Poor Jack! Why did he not speak, indeed? Why did he stand silent, gazing hard into the fire? Because he resented his friend's coldness? Because he would not defend him? Because he thought him guilty? No, but because in the first moment of Mr. Bonamy's disclosure he had looked into Kate's face-his cousin's face, who the moment before had been laughing over the cards at his side-and with the keen insight, the painful sympathy which love imparts, he had read in it her secret. Poor Kate! No one else had seen her face fall or discovered her sudden embarrassment. A few seconds later she had regained her ordinary calm composure, even the blood had gone back to her heart. But Jack had seen and read aright. He knew, and she knew that he knew. When at last but not before Mr. Bonamy's attention had been

drawn to his silence—he turned and spoke, she avoided his eyes. 'That is rather a wild tale, sir, is it not?' he said with an effort, and a pale smile.

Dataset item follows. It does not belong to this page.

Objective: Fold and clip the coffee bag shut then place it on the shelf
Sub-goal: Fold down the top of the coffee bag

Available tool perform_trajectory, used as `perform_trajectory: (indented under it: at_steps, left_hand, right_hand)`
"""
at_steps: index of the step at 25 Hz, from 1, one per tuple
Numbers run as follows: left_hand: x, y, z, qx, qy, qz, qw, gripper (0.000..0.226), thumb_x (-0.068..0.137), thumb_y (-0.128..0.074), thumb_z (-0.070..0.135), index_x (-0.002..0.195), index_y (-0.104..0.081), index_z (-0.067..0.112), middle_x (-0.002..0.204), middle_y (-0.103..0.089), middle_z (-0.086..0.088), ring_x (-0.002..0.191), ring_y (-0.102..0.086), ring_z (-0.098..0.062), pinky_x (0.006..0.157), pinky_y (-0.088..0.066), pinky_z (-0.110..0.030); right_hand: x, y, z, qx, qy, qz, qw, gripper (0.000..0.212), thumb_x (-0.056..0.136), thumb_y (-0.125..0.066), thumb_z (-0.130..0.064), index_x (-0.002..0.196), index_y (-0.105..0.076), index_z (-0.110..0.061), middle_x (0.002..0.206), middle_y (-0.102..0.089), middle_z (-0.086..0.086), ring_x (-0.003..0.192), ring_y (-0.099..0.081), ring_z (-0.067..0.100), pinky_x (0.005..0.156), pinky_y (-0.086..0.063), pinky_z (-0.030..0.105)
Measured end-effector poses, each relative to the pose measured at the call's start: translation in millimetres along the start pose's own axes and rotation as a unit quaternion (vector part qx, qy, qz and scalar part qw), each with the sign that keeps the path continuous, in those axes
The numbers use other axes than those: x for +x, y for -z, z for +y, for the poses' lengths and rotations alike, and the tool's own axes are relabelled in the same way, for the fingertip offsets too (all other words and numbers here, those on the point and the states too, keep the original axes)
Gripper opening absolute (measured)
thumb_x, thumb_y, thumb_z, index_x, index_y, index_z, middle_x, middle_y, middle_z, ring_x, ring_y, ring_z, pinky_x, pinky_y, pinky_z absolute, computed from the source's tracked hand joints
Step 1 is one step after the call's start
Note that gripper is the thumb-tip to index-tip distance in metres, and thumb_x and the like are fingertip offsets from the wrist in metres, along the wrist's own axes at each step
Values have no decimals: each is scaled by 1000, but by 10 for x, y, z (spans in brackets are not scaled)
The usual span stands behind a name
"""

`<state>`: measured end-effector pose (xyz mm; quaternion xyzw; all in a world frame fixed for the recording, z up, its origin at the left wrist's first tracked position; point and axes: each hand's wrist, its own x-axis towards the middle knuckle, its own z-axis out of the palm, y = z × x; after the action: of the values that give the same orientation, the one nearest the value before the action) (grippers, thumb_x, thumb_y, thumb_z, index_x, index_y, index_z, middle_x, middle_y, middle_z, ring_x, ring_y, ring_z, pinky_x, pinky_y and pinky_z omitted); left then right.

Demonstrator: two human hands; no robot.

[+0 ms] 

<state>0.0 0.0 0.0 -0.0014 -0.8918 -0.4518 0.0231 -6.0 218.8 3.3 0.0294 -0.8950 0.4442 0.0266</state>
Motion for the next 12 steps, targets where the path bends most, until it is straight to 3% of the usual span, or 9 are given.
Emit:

If Mr. Bonamy had not been a man of great shrewdness, he would have been tempted to think that Jack had been in the secret all the time. As it was, he only answered, 'I have reason to think that there is something in it, wild as it sounds. At any rate, the man in question has himself told the story to Lord Dynmore.'

"The pensioner?'

'Precisely.'

'Well, I should like to ask him a few questions,' Jack answered drearily. But for the chill feeling at his heart, but for the knowledge he had just gained, he would have treated the matter very differently. He would have thought of his friend only—of his feelings, his possible misery. He would not have condescended in this first moment to the evidence. But now he could not feel for his friend. He could not even pity him. He needed all his pity for himself.

'I do not answer for the story,' Mr. Bonamy continued, little guessing, shrewd as he was, what was happening round him. But there is no doubt of one thing-that Mr. Lindo was appointed in error, whether he was aware of the mistake or not. I do not know,' the lawyer added thoughtfully, "that I shall pity him greatly. He has been very mischievous here. And he has held his head very high.'

'He is the more likely to suffer now,' Jack answered almost cynically.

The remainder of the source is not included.